I’m trying to resolve an issue where we're examining a large amount of data from the table. We have to pull in a few subsets of the data and evaluate it. Out of the box, In my opinion that it might be better to multithread it and produce in just as much data as you possibly can initially and perform various computations on each region. Let’s think that each subset of information to evaluate is denoted as S1, S2, … So You will see a thread for every. After carrying out the information, some visualization might be produced too and also the results will have to be saved into the database because there might be many gb price of data within the analysis results. Let’s think that the outcomes are denoted by R1, R2, …
Even though this is just a little vague, I'm wondering whether we ought to produce a table for every of R1, R2, etc or store all the produces a single table? It'll likely be that people will need multiple threads storing results simultaneously (recall threads for S1, S2) therefore if there's just one table, I have to make sure that multiple threads can can get on simultaneously. Whether it helps, once the data for R1, R2, etc is required again, everything is going to be drawn inside and out a particular order that might be simple to maintain if there have been a table for every of R1, R2, etc. Also, I believed that people will have a single object for every table that handles demands compared to that results table when we go down that path. Basically, I'd like the item to become just like a bean that only loads in data from that database as necessary (an excessive amount of to help keep in memory at the same time).

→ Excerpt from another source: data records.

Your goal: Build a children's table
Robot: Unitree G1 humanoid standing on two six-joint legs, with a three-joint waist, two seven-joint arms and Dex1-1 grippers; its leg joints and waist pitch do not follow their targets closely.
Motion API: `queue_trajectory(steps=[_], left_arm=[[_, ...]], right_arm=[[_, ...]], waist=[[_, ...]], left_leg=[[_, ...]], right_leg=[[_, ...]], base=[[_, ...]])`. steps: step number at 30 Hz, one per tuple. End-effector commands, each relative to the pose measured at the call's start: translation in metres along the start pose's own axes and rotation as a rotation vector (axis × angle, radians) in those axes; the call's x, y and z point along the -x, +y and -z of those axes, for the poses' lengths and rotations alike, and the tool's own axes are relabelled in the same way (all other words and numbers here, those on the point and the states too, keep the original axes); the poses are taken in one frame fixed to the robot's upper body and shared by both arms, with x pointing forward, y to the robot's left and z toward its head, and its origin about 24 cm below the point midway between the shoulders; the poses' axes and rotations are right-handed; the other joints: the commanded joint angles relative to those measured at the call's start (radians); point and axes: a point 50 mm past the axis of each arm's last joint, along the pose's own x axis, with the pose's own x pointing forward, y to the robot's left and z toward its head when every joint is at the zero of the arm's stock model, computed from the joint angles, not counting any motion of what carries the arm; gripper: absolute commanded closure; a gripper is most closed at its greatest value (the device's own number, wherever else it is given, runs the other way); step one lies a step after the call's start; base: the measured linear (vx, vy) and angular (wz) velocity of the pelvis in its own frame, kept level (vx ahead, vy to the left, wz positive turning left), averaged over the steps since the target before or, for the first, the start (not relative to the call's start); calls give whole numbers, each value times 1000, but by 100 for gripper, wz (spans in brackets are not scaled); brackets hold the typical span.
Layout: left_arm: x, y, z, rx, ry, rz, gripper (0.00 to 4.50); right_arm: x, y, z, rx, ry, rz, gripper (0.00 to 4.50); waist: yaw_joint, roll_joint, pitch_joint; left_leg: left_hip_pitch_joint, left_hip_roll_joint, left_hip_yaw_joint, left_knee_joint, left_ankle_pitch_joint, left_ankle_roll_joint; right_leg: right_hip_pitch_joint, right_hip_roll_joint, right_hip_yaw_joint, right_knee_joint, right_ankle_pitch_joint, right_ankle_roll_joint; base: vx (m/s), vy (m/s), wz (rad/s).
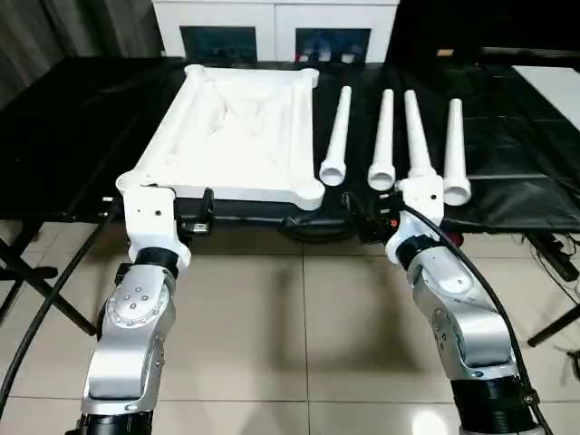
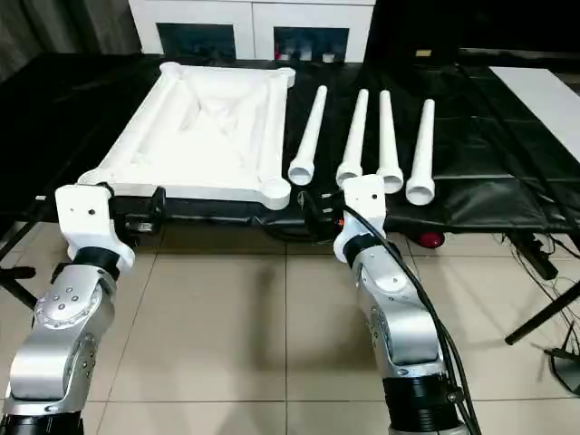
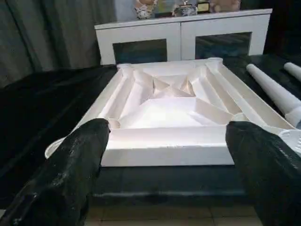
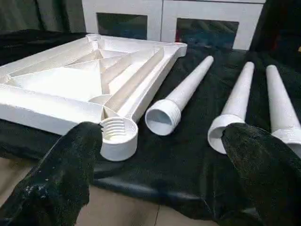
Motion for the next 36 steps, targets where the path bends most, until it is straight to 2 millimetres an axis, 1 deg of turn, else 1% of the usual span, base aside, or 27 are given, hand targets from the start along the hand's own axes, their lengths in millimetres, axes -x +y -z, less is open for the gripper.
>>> queue_trajectory(steps=[1,6,7,9,10,11,12,13,14,16,17,18,19,20,21,23,24,25,27,28,29,30,32,33,34,35,36], left_arm=[[1,1,-1,-3,4,-9,7],[1,1,-2,-6,5,-5,7],[1,0,-3,-7,4,-2,7],[0,1,-4,-7,4,-2,7],[0,1,-4,-7,4,-2,7],[0,1,-3,-6,6,-3,7],[0,1,-3,-6,6,-3,7],[0,1,-3,-4,7,-3,7],[0,0,-4,-4,7,-3,7],[0,0,-4,-2,6,-3,7],[0,0,-4,3,7,-3,7],[0,0,-4,5,8,-2,7],[0,0,-4,6,8,-2,7],[0,0,-4,8,9,-2,7],[0,0,-4,8,9,-2,7],[-1,1,-4,10,8,-4,7],[-1,0,-4,12,8,-4,7],[-1,0,-4,12,9,-3,7],[0,-2,-3,17,13,2,7],[-1,-2,-3,21,15,3,7],[-1,-3,-2,24,16,5,7],[-1,-4,0,33,23,9,7],[0,-6,3,42,32,15,7],[0,-7,4,45,37,18,7],[1,-8,6,46,42,21,7],[1,-8,8,47,47,23,7],[2,-9,9,51,51,24,7]], right_arm=[[-1,2,-2,28,6,-17,0],[-1,3,-2,39,8,-14,0],[-2,2,-1,39,11,-13,0],[-2,3,-1,50,12,-17,0],[-2,3,-1,50,12,-17,0],[-2,4,-1,44,10,-18,0],[-2,4,-1,44,10,-18,0],[-2,4,-1,23,8,-16,0],[-2,3,-1,20,8,-15,0],[-2,3,-1,12,11,-9,0],[-2,3,-1,11,13,-10,0],[-2,3,-1,12,12,-11,0],[-2,3,-1,13,12,-12,0],[-2,3,-2,14,10,-15,0],[-2,3,-2,14,10,-16,0],[-2,4,-2,13,8,-20,0],[-2,4,-2,14,9,-21,0],[-2,4,-2,15,9,-22,0],[-2,4,-2,20,12,-22,0],[-2,4,-2,21,11,-21,0],[-2,3,-2,20,11,-21,0],[-3,3,-3,24,10,-19,0],[-3,3,-3,24,8,-10,0],[-3,2,-3,22,7,-5,0],[-3,1,-3,21,5,5,0],[-4,-1,-3,18,5,16,0],[-4,-2,-3,-7,10,27,0]], waist=[[3,2,-82],[4,2,-78],[10,-14,-69],[10,10,-68],[14,28,-65],[-15,39,-66],[-29,39,-65],[-50,66,-69],[-49,40,-65],[-32,8,-42],[-9,-25,-25],[34,-63,-28],[53,-59,-36],[57,-55,-38],[55,-47,-26],[52,-15,-26],[46,21,-31],[35,22,-16],[-12,62,-59],[-25,58,-64],[-33,54,-67],[-40,38,-62],[-43,0,-52],[-16,-52,-53],[1,-61,-54],[23,-49,-60],[24,-47,-57]], left_leg=[[17,-5,-13,-40,59,239],[34,-4,-21,-29,107,300],[-69,-51,-31,-1,114,374],[-88,-48,-66,15,169,434],[-63,-49,-75,9,182,426],[29,-46,-154,-1,243,491],[60,-39,-197,-7,263,542],[165,34,-207,1,211,507],[153,115,-255,-19,206,514],[98,103,-199,-50,35,458],[60,21,-133,-38,-138,332],[-6,-93,-69,93,-176,228],[-50,-69,-93,145,-83,164],[-75,-73,-101,157,-40,142],[-75,-70,-105,145,1,110],[-58,-42,-100,79,47,99],[-20,-12,-93,12,28,79],[-23,3,-100,-30,-63,82],[124,99,-199,-83,-444,101],[134,110,-223,-91,-438,146],[144,108,-235,-78,-333,278],[130,99,-224,-68,-219,385],[78,31,-170,-58,-154,395],[-3,-72,-86,10,-185,305],[-50,-101,-73,85,-167,271],[-117,-63,-104,153,-38,153],[-129,-58,-106,146,-6,133]], right_leg=[[69,5,6,-16,162,-252],[59,4,6,-9,151,-258],[128,-21,-6,-41,131,-203],[152,-52,-60,-69,3,-154],[140,-41,-77,-74,-35,-143],[97,33,-113,-33,-77,-111],[69,49,-116,-5,-106,-87],[-38,41,-88,50,-177,-100],[-74,7,-43,129,-175,-50],[-82,-21,2,132,-61,-18],[-38,-46,45,19,-28,-58],[71,-106,157,-78,-320,-114],[120,-147,192,-89,-478,-163],[133,-132,184,-78,-472,-169],[115,-107,170,-83,-436,-206],[110,-81,117,-96,-421,-285],[98,-50,60,-97,-418,-265],[88,-16,36,-84,-419,-236],[-4,18,-2,52,-217,-181],[-21,21,-7,85,-141,-139],[-60,13,-10,119,-76,-47],[-87,0,-5,133,-31,8],[-57,-25,18,56,46,-7],[35,-71,86,-43,-20,-63],[92,-130,143,-75,-140,-94],[137,-164,157,-76,-275,-209],[139,-150,139,-72,-248,-237]], base=[[60,4,2],[0,0,0],[10,4,20],[8,7,43],[46,5,65],[84,-30,62],[84,-30,62],[87,-75,44],[44,-82,22],[26,-84,13],[18,-97,11],[18,-97,11],[44,-87,14],[43,-63,8],[43,-63,8],[28,9,6],[56,17,12],[91,81,-2],[121,82,5],[119,50,14],[112,39,1],[112,39,1],[100,-22,-4],[98,-53,-2],[110,-68,7],[114,-44,-3],[114,-44,-3]])
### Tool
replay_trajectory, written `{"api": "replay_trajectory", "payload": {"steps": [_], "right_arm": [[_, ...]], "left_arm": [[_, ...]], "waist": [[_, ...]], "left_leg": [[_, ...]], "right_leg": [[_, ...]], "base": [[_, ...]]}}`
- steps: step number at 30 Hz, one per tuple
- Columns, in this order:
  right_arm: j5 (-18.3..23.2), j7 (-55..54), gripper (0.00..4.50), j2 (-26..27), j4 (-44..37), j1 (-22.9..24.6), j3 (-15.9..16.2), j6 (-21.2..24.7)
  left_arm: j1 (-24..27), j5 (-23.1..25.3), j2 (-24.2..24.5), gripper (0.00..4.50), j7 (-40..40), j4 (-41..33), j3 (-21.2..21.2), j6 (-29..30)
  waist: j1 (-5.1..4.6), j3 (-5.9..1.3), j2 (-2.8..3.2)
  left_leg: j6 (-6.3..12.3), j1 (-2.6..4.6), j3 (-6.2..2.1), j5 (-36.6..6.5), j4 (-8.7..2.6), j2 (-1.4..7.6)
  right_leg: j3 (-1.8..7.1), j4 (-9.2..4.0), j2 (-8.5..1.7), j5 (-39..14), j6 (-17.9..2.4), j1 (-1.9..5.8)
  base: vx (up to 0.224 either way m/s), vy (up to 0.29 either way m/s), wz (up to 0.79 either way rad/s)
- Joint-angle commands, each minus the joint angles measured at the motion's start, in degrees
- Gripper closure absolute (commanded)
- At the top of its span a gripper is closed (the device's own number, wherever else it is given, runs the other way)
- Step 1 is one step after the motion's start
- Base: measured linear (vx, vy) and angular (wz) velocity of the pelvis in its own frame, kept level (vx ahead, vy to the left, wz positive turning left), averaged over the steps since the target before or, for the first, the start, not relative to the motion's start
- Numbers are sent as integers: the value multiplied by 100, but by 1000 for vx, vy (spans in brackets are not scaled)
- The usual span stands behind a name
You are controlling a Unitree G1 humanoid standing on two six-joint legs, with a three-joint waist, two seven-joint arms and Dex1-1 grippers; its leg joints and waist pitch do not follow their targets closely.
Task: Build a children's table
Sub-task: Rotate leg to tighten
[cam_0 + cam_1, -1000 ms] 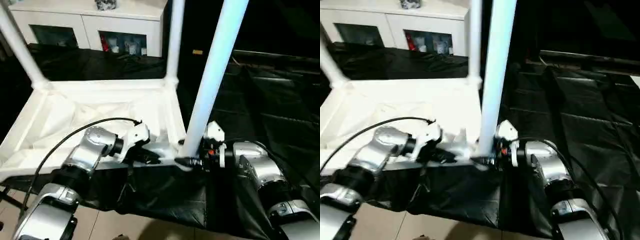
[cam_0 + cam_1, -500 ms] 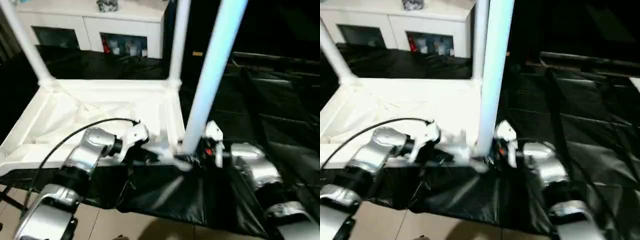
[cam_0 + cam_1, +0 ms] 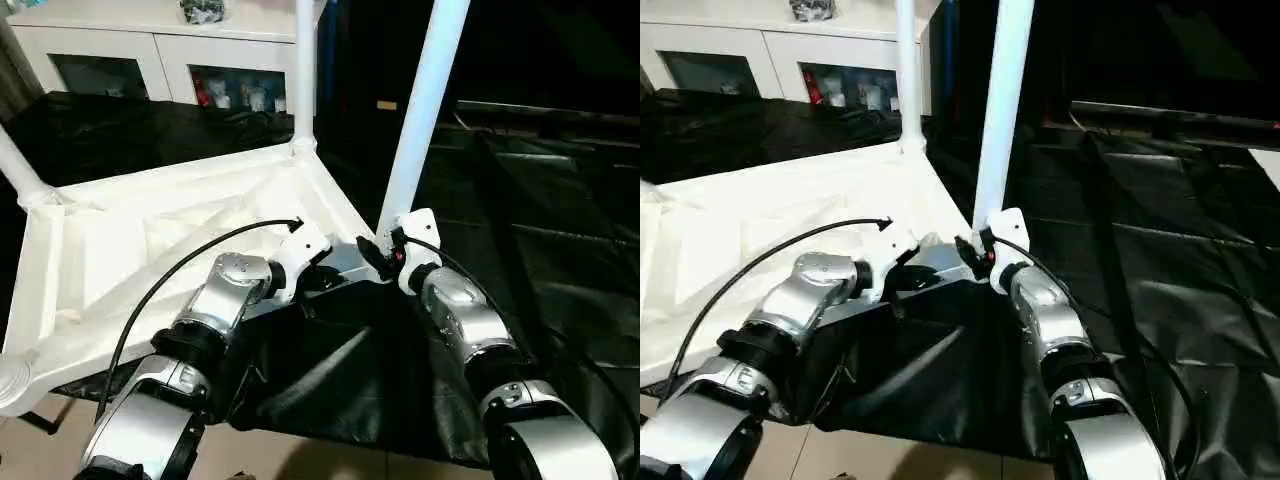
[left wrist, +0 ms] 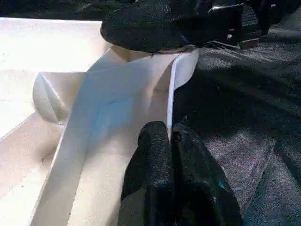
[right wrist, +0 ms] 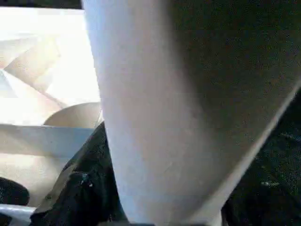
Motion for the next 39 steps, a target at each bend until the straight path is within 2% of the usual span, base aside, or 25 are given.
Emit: {"api": "replay_trajectory", "payload": {"steps": [1,4,6,8,10,12,14,16,23,28,36,37,39], "right_arm": [[1,535,124,533,228,167,391,129],[7,780,83,429,145,189,465,6],[50,968,83,389,104,203,487,14],[150,2042,83,136,-130,334,694,-50],[203,2471,83,19,-235,380,744,-43],[264,2927,83,-130,-354,420,813,-10],[302,3377,83,-295,-452,451,896,49],[323,3633,83,-403,-514,465,945,90],[380,5102,136,-928,-843,520,1214,460],[365,5320,172,-986,-902,543,1295,552],[418,5311,194,-898,-987,571,1240,690],[411,5167,194,-854,-982,587,1207,692],[402,4983,194,-800,-965,605,1163,692]], "left_arm": [[-70,-71,-279,450,343,45,-14,-122],[-18,-99,-192,450,121,-35,-28,-169],[-1,-105,-147,450,37,-63,-43,-170],[75,-182,49,450,-436,-172,-94,-231],[108,-229,138,450,-677,-227,-118,-239],[138,-275,233,450,-936,-282,-144,-250],[162,-323,326,450,-1194,-330,-163,-246],[174,-341,389,450,-1339,-355,-181,-252],[225,-390,826,450,-2101,-470,-288,-213],[223,-410,904,450,-2248,-488,-250,-184],[246,-447,931,450,-2229,-544,-241,-141],[237,-420,879,450,-2056,-518,-202,-130],[219,-389,811,450,-1856,-481,-154,-110]], "waist": [[4,-251,-39],[-4,-258,-37],[-7,-266,-40],[3,-275,-50],[5,-276,-53],[15,-265,-47],[25,-253,-44],[28,-256,-42],[75,-264,-49],[152,-262,-51],[158,-271,-50],[157,-274,-36],[157,-266,-48]], "left_leg": [[250,-12,-13,-1044,-338,125],[225,-6,-15,-1100,-340,132],[250,-14,-16,-998,-333,133],[391,-39,-10,-897,-309,129],[465,-44,-7,-809,-298,131],[504,-42,0,-816,-297,137],[456,-19,5,-952,-308,153],[433,-20,5,-972,-308,164],[523,-17,11,-857,-287,166],[427,14,9,-921,-301,180],[389,0,2,-856,-297,169],[384,2,1,-851,-296,170],[372,4,3,-888,-300,170]], "right_leg": [[255,-449,-378,-786,-1163,243],[260,-445,-375,-771,-1169,242],[260,-423,-376,-581,-1199,255],[254,-395,-370,-303,-1257,286],[246,-377,-368,-128,-1322,286],[234,-382,-364,-168,-1362,285],[230,-412,-371,-478,-1362,270],[234,-403,-369,-522,-1386,267],[229,-378,-366,-327,-1473,262],[238,-379,-379,-460,-1470,248],[230,-360,-377,-309,-1460,261],[230,-357,-379,-281,-1470,259],[230,-366,-378,-327,-1464,258]], "base": [[0,0,0],[0,0,0],[0,0,0],[0,0,0],[0,0,0],[0,0,0],[0,0,0],[0,0,0],[0,0,0],[0,0,0],[0,0,0],[0,0,0],[0,0,0]]}}
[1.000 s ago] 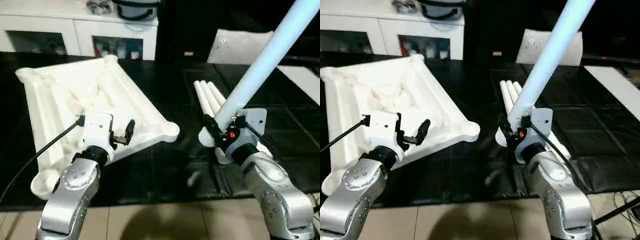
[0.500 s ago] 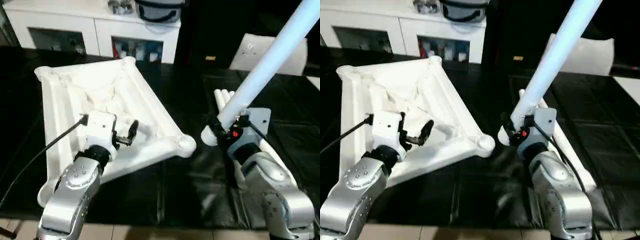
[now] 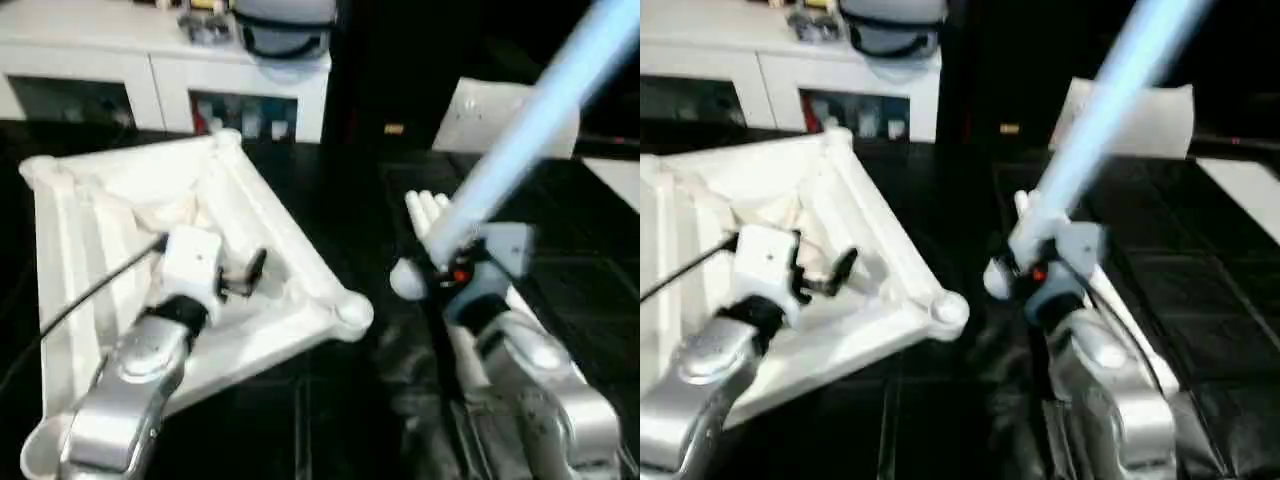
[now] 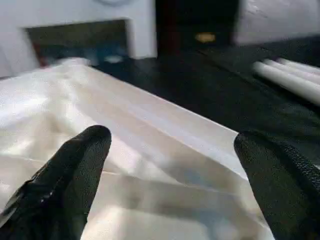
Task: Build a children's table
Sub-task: Pick table leg
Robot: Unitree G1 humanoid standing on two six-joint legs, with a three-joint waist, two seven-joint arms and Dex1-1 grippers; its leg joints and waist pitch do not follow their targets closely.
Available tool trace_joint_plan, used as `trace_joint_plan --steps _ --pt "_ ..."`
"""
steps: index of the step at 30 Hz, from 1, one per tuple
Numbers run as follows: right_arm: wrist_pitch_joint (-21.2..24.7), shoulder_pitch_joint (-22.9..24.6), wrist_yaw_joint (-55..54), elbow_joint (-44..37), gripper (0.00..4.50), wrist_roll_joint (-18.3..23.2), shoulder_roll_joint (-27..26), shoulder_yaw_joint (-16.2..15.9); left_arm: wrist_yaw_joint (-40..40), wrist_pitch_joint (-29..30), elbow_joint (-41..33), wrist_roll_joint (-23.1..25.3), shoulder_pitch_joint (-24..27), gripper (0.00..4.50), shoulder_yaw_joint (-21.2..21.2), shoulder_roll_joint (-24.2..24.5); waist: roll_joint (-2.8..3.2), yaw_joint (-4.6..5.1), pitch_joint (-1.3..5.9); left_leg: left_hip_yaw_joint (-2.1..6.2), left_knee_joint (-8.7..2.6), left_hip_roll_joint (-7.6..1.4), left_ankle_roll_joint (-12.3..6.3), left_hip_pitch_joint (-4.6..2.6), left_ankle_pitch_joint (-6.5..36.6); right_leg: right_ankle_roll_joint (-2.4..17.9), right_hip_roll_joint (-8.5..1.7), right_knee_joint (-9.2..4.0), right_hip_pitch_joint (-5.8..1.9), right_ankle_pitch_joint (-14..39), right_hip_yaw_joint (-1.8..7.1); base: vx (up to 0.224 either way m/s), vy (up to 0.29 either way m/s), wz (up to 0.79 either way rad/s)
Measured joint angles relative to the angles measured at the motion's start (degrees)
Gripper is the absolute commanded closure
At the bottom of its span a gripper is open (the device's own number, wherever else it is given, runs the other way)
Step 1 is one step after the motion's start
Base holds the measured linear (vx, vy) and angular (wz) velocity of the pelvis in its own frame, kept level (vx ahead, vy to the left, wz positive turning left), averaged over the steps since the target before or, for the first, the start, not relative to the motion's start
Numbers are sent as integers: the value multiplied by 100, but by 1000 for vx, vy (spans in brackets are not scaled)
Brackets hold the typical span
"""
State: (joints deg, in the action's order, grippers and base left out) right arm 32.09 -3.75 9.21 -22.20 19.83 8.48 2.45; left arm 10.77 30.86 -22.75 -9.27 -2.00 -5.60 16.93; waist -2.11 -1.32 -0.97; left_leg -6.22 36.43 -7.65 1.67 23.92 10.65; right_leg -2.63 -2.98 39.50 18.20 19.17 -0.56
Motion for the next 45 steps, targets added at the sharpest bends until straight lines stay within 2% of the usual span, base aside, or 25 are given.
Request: trace_joint_plan --steps 2,4,8,10,12,16,19,26,31,34,35,36,40,41,42,43,44,45 --pt "-18 -3 24 7 253 44 10 73 150 70 -41 -61 20 0 -67 73 -8 -46 -42 -47 -152 -19 39 -83 -81 27 5 -100 -38 -86 -7 -104 -18 -1" --pt "-13 -14 94 2 254 137 -70 83 315 148 -103 -63 53 0 -112 290 -24 -53 -74 -66 -200 -44 49 -134 -85 101 22 -161 -45 -113 -10 -152 -8 -1" --pt "-72 -87 115 29 254 222 -113 88 776 317 -120 -74 76 0 -239 718 -19 -66 -112 -114 -199 -47 49 -135 -85 119 -24 -159 -33 -163 -22 -100 17 0" --pt "-487 -225 120 236 254 73 -129 98 1088 508 -125 -87 66 0 -396 1031 -8 -58 -123 -126 -198 -47 49 -136 -85 119 -44 -169 -15 -164 -28 -73 42 -9" --pt "-508 -325 254 269 254 167 -77 165 1258 569 -120 -99 47 0 -442 1117 0 -43 -128 -123 -208 -49 49 -135 -85 119 -45 -222 -13 -165 -31 -54 53 -14" --pt "-673 -402 248 445 254 30 -80 153 1262 644 50 -44 -176 0 -464 1108 -13 -28 -129 -152 -198 -49 49 -135 -85 142 -66 -256 6 -184 -21 -19 26 -7" --pt "-460 -546 370 525 254 224 -71 165 1118 694 421 75 -523 0 -478 950 -27 -32 -131 -215 -200 -44 49 -106 -86 136 -135 -256 77 -225 -30 0 0 0" --pt "-388 -516 464 554 254 121 141 6 1295 722 739 112 -748 0 -796 793 -37 -46 -132 -274 -194 -55 47 -92 -86 113 -158 -318 101 -331 -14 0 0 0" --pt "-383 -343 513 668 254 24 190 -55 1390 753 688 -100 -759 0 -787 600 -36 -56 -133 -332 -196 -66 47 -79 -86 69 -192 -337 135 -436 -13 0 0 0" --pt "-348 -268 498 657 254 24 197 -55 1213 737 548 -121 -729 0 -584 424 -33 -46 -134 -348 -200 -71 18 -61 -104 24 -200 -337 173 -491 -15 0 0 0" --pt "-324 -278 445 640 254 36 166 -51 1042 692 505 -122 -657 0 -447 235 -30 -39 -133 -349 -201 -76 3 -62 -113 14 -197 -337 175 -497 -16 0 0 0" --pt "-273 -279 376 594 254 53 106 -32 817 607 473 -103 -555 0 -272 47 -30 -22 -133 -350 -202 -84 3 -63 -113 14 -191 -337 178 -497 -15 0 0 0" --pt "-250 -280 377 428 254 -80 157 -260 297 413 339 224 -323 0 -275 -33 -34 -24 -134 -353 -202 -149 3 -49 -114 12 -130 -350 177 -487 -16 39 -19 -4" --pt "-253 -282 375 428 254 -118 143 -303 191 422 322 239 -317 0 -256 -132 -42 -24 -128 -279 -200 -137 -4 -1 -124 22 -122 -356 145 -484 -83 0 0 0" --pt "-257 -280 371 428 254 -159 116 -316 80 425 280 240 -326 0 -194 -243 6 39 -126 -124 -198 -115 -18 71 -178 64 -129 -378 120 -467 -234 29 -64 47" --pt "-256 -281 361 438 254 -204 98 -360 -41 444 232 241 -329 0 -163 -371 28 131 -144 82 -198 -97 -28 116 -237 229 -104 -359 119 -418 -386 29 -64 47" --pt "-249 -282 362 441 254 -198 43 -420 -90 478 215 247 -314 0 -158 -408 33 169 -149 222 -197 -86 -5 122 -252 477 -52 -288 92 -337 -468 28 -100 64" --pt "-242 -282 371 431 254 -169 -27 -494 -113 524 211 263 -308 0 -161 -418 23 235 -156 425 -200 0 -18 116 -280 726 -17 -174 77 -195 -471 25 -144 53"
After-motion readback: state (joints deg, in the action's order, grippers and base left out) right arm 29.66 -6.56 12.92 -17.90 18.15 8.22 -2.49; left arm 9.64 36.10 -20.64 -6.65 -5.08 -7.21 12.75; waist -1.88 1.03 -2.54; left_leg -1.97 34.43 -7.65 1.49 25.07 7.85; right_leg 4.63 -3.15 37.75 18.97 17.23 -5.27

Another point is the fact that we're using InnoDB as our storage engine just in case which makes any difference whether multiple threads can access a specific table.
So, with this particular little bit of information, will it be best to produce a group of tables for that results a treadmill for every region of results (possibly 100s)?
You can, however you need to manage 100 tables. And becoming statistics for the entire set is going to be much harder.
When the data can be simply partitioned to various subsets that don't intersect, the database shouldn't be securing rows, particularly if you are simply doing reads and processing inside your application. In this situation you don't have to partition the table into 100s of tables and every thread inside your application may be used individually.
this seems like a great map reduce candidate. That's presuming that you will carry out the same calculation overall set and would like to accelerate the procedure.
Have you thought about using something similar to MongoDB? you are able to write your personal map reduce aggregations inside it.
Map reduce: http://en.wikipedia.org/wiki/MapReduce
Mongo does support update in position and it is a lockless eventually consistent store.